Background

The GRAS proteins are a large family that plays vital roles in plant development and signaling transduction. Findings indicate that some family members such as DELLAs function as a repressor of GA responsive plant growth and are key regulatory targets in the GA signaling pathway (Murase et al., 2008), NSP1 and NSP2 play important roles in regulating nodulation development and signaling (Kaló et al., 2005), the proteins SCR and SHR together play an important role in the control of radial patterning for both the root and shoot (Helariutta et al., 2000), AtLAS is a key regulator in the developmental processes of the axillary meristem (Greb et al., 2003), HAM functions in shoot meristem maintenance (Stuurman et al., 2002).

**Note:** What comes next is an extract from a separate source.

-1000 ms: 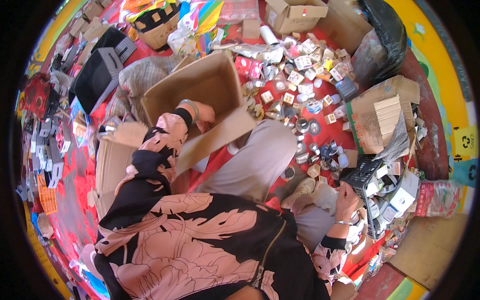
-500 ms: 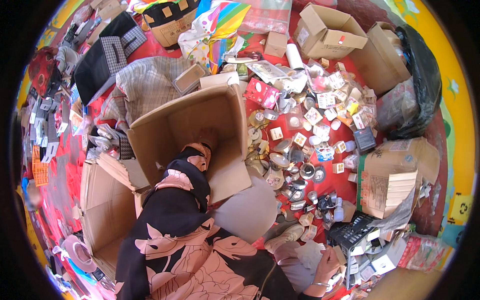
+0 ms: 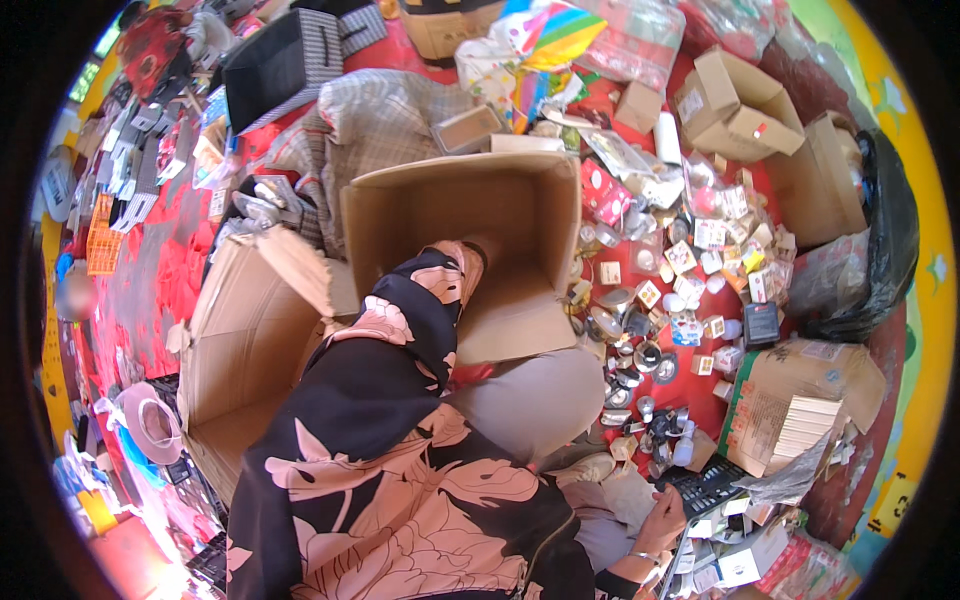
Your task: The person sits on the floor and sorts through various items, including small boxes, plastic-wrapped goods, and white circular objects. They pick up items, open boxes, unwrap packages, and place items into a cardboard box.
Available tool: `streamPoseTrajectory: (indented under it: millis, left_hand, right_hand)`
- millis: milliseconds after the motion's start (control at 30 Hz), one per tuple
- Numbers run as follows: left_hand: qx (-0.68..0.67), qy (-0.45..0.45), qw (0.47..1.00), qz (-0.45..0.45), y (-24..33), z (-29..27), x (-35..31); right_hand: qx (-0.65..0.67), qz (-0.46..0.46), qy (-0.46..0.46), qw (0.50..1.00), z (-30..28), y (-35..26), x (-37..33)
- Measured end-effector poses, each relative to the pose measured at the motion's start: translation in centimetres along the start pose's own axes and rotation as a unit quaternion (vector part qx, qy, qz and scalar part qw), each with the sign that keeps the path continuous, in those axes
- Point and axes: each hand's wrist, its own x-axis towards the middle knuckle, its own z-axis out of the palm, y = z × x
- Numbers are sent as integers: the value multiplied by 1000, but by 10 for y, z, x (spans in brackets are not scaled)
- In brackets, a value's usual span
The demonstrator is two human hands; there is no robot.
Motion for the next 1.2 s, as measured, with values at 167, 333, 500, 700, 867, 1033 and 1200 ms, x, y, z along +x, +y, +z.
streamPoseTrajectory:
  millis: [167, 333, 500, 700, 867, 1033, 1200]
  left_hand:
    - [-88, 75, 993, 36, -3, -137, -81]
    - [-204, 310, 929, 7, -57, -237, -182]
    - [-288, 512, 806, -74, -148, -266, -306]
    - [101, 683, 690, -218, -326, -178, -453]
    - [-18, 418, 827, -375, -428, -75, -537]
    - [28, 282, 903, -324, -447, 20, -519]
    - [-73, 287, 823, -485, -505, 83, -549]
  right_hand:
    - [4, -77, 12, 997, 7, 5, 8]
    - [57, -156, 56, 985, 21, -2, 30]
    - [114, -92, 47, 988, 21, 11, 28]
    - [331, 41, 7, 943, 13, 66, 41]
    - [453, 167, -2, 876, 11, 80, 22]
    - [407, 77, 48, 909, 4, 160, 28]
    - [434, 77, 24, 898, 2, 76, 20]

Based on sequence analyses, GRAS proteins include a variable N-terminal domain and a widely and highly conserved C-terminal domain known as the GRAS domain. The N-terminal domains constitute a plant-specific unfoldome and may act as molecular bait by initiating the key molecular recognition events (Uversky et al., 2010). And the C-terminal GRAS domain is highly conserved in the whole GRAS family, suggesting that these proteins share a similar function and/or a common mode-of-action (Sun et al., 2012).

Though many members of GRAS proteins have been studied, the functional mechanism of GRAS proteins is still unclear. Structural descriptions of GRAS proteins may deeply clarify the functional mechanism of this family. However as yet little structural analyses have been reported, mainly due to the difficulties in obtaining sufficient quality and quantity of GRAS proteins. Soto et al. (2014) reported the expression and purification of the GRAS domain of rice SLR1. They constructed a GST-SLR1 fusion protein and expressed it in E. coli. But the expression levels were low (0.5 mg [TB medium] or 0.2 mg [M9 medium] of purified protein from 1 L flask culture). With some modifications, they obtained 1-3 mg of stable isotope labeled purified protein at 87% purity from 1 L of fermenter culture. However, the expression levels and purity of SLR1 are both not enough for crystallization. Moreover, reducing the protein synthesis rate by low culture temperature and speed, co-expressing with chaperonins, expressing as a fusion protein with soluble tags such as glutathione S-transferase, thioredoxin and maltose-binding protein or mutating some hydrophobic or disulfide forming amino acids are usually used to improve the expression and solubility of target proteins. While using more purification methods and steps will help to improve the purity of target proteins. In order to get a high purity and quantity of GRAS protein, we established a protocol for easy expression and purification of the GRAS domain of Os-SCL7 from rice.